Collected material
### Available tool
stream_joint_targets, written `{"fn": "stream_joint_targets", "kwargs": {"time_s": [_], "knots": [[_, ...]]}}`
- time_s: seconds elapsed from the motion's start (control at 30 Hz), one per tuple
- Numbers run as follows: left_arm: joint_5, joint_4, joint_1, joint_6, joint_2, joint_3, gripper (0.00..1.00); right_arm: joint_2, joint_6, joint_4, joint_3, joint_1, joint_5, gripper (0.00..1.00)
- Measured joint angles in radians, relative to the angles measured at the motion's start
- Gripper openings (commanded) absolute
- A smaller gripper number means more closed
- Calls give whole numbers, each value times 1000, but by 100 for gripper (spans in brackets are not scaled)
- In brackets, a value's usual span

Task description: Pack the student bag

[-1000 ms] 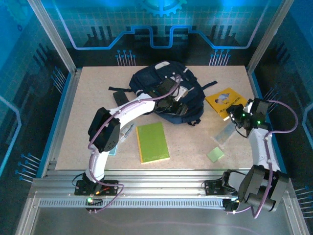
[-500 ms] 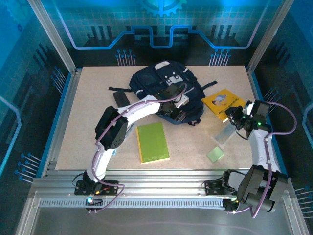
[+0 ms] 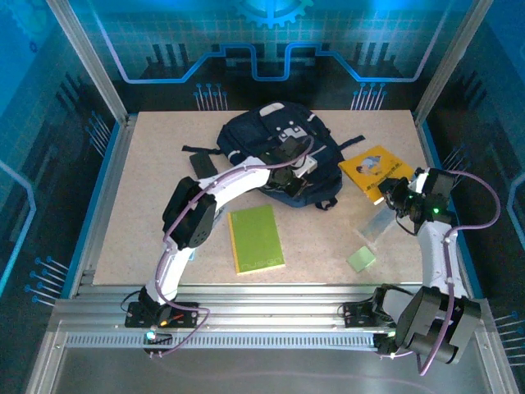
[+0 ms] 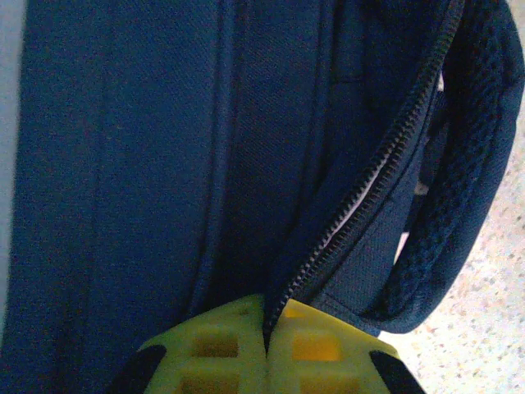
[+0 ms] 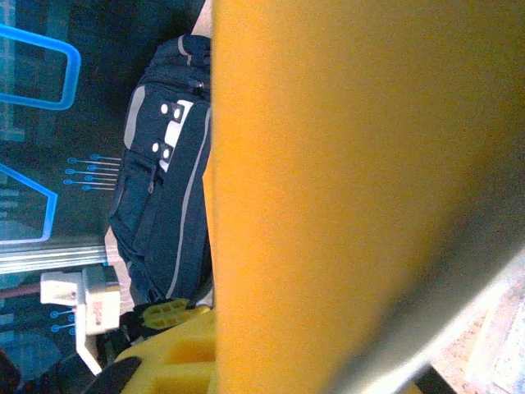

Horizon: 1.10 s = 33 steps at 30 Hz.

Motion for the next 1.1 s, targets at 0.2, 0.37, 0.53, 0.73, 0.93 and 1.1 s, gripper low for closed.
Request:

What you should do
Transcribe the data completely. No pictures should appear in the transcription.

Answer space
### Available tool
stream_joint_targets, written `{"fn": "stream_joint_targets", "kwargs": {"time_s": [_], "knots": [[_, ...]]}}`
- time_s: seconds elapsed from the motion's start (control at 30 Hz), one per tuple
- Numbers run as follows: left_arm: joint_5, joint_4, joint_1, joint_6, joint_2, joint_3, gripper (0.00..1.00); right_arm: joint_2, joint_6, joint_4, joint_3, joint_1, joint_5, gripper (0.00..1.00)
- Measured joint angles in radians, relative to the angles measured at the motion's start
- Gripper openings (commanded) absolute
- A smaller gripper number means more closed
- Calls give whole numbers, each value times 1000, but by 100 for gripper (spans in brackets are not scaled)
- In brackets, a value's usual span

Task description: Pack the student bag

[-1000 ms] 
[-500 ms] 
[+0 ms] 
[+0 ms] 
[+0 ms] 

Horizon: 1.10 s = 33 steps at 30 Hz.

Motion for the next 1.1 s, targets at 0.2, 0.37, 0.53, 0.73, 0.93 and 1.1 s, gripper low for closed.
Request:

This exercise has now been fully answered.